Would such an exhibition be practical, however? That probably depends on who is answering the question.

Certainly, there would be hurdles to clear with the NCAA, which would want to maintain the amateur status of the Connecticut players. But beyond that, it seems, on the surface, like a no-brainer for the Huskies. The program is by no means hurting for credibility in the women’s hoops world. But if you think recruiting is already like shooting fish in a barrel for Auriemma, imagine what beating even a single WNBA team would do for his program’s reputation.

The only obvious drawback for Connecticut is the potential for a serious injury to a player — there would be no shame for even the best college team in losing to a bunch of pros, after all. But by that logic, Auriemma probably didn’t need to play Breanna Stewart 30 minutes in his team’s 98-18 preseason win over Vanguard, either. It’s a marginal risk that is worth the reward.

The bigger hangup in agreeing to this exercise would likely be for the WNBA. Namely: What’s in it for them?

If UConn strolls in and beats a team of pros — even if it’s one of the league’s moribund franchises — it calls into question the credibility of the league as a whole. A potential loss would only become more damning as the quality of the opponent increased. If Connecticut somehow knocked off the defending champion Minnesota Lynx, the league might just have to fold. Add to that the same risk of injury the Huskies players would be facing, and it’s easy to see why the WNBA might decline any potential invitation.

That said, there would be plenty of attention surrounding a WNBA-vs.-UConn matchup, and that’s probably not the worst thing for a league struggling to find widespread relevance in a crowded sports landscape.

Though the numbers were up slightly for WNBA games televised on NBA TV last season, with an average of 56,000 viewers over 52 regular season games according to Sports Business Daily, the league’s 11 games on ESPN or ESPN2 in 2015 saw a 14-percent average drop in viewership from the season before. Game 5 of the WNBA Finals in October attracted 583,000 viewers, down 11 percent from 2009, the last time the league had a winner-take-all game.

A potential series between UConn and a cast of WNBA teams would likely attract more attention than an entire WNBA season — and ultimately, what’s good for women’s basketball is good for all parties.
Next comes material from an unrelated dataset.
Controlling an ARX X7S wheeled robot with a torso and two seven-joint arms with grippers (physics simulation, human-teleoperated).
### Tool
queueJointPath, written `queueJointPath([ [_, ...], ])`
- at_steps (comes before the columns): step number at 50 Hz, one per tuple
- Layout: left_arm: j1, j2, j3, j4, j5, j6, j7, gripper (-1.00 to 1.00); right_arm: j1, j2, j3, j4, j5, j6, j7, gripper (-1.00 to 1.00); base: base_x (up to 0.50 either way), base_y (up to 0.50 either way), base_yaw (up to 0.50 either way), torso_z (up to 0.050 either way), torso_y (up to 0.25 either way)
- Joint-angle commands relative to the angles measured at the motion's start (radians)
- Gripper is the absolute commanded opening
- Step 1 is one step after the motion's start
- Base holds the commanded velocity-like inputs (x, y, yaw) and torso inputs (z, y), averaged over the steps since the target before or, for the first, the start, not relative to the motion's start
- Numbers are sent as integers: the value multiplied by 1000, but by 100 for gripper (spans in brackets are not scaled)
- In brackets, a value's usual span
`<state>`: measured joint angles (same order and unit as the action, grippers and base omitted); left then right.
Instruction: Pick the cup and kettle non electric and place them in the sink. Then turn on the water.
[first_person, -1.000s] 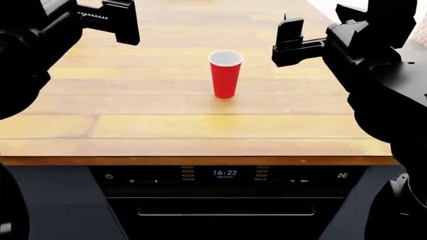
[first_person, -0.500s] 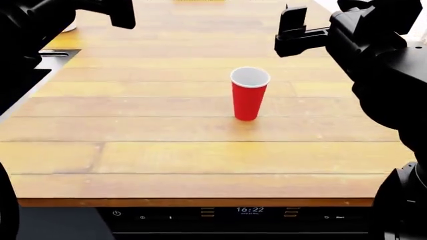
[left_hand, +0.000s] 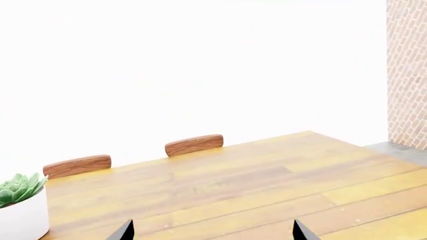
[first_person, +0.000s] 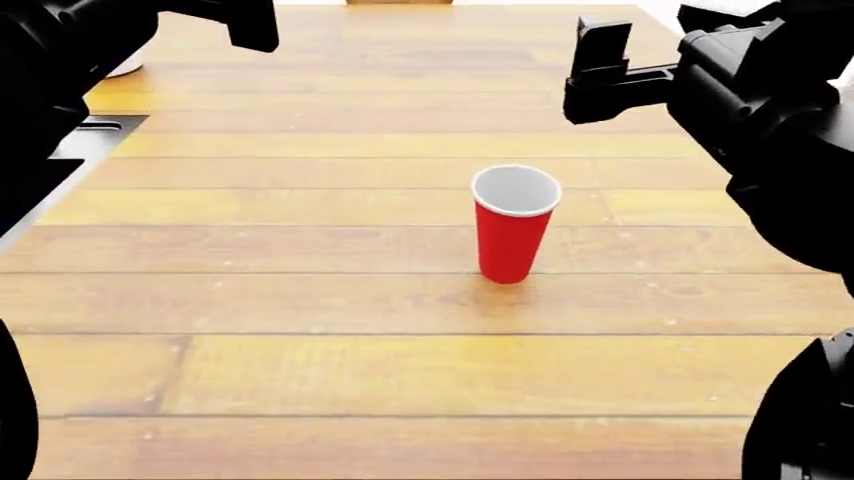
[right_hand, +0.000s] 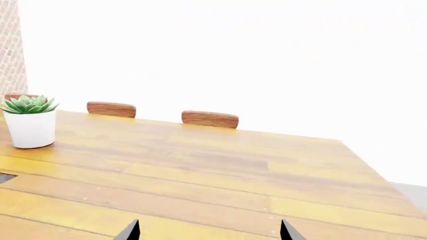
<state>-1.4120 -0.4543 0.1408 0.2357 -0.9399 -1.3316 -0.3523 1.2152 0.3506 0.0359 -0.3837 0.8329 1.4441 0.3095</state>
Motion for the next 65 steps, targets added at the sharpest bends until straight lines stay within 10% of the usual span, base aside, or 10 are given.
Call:
queueJointPath([
  [1,7,-4,-9,0,-16,10,5,100,-12,96,88,-39,320,124,61,100,0,0,0,0,0],
  [14,2,-17,-13,-4,-31,10,11,100,-58,286,-27,-48,623,92,94,100,0,0,0,0,0],
  [65,21,-29,8,-18,-43,44,4,100,-244,308,-315,-33,346,-104,-53,100,0,0,0,0,0],
])
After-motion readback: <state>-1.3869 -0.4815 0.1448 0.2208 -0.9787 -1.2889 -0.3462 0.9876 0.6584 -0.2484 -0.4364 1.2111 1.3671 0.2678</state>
It wouldn’t put the WNBA on on par with the NBA in terms of popularity, but if it helps fans — and particularly young girls — gain interest and get involved, it might even be worth a potential loss. If UConn could even hang, that is.

"I think someone should give them the opportunity," said Sales, a community liaison for the WNBA’s Connecticut Sun. "There’s so much talk about it, and it would be a great game, especially, maybe, in Connecticut. Just have a game where the players come together and play against each other. People would love to see that, just to figure out if it’s the same level of competition.

"Right now, it’s only a question," Sales added, "and you’ll never know until you actually let it happen."

Though it probably won’t happen anytime soon. So the best bet at the moment is to enjoy what UConn is accomplishing — and will presumably continue to accomplish — at its own level. Because while some may take issue with the Huskies’ preeminence, Connecticut’s prolonged excellence is a good thing, and it’s up to the rest of the country to catch up.

"It is what it is," Sales said of Auriemma’s response to the current controversy. "When you get a program and you start to develop players that respect you and play well, it’s just setting the bar, and if other teams can’t even get close to that bar, there’s nothing that we have to apologize for.

"Back in the day, when we used to play, there used to be teams that really competed with us, and now it’s a lot harder for them," she continued. "Of course you have to make up some type of reason why it’s not fair, but when it comes to sports, ‘not fair’ doesn’t mean anything. If you win, you win, and if you lose, you lose."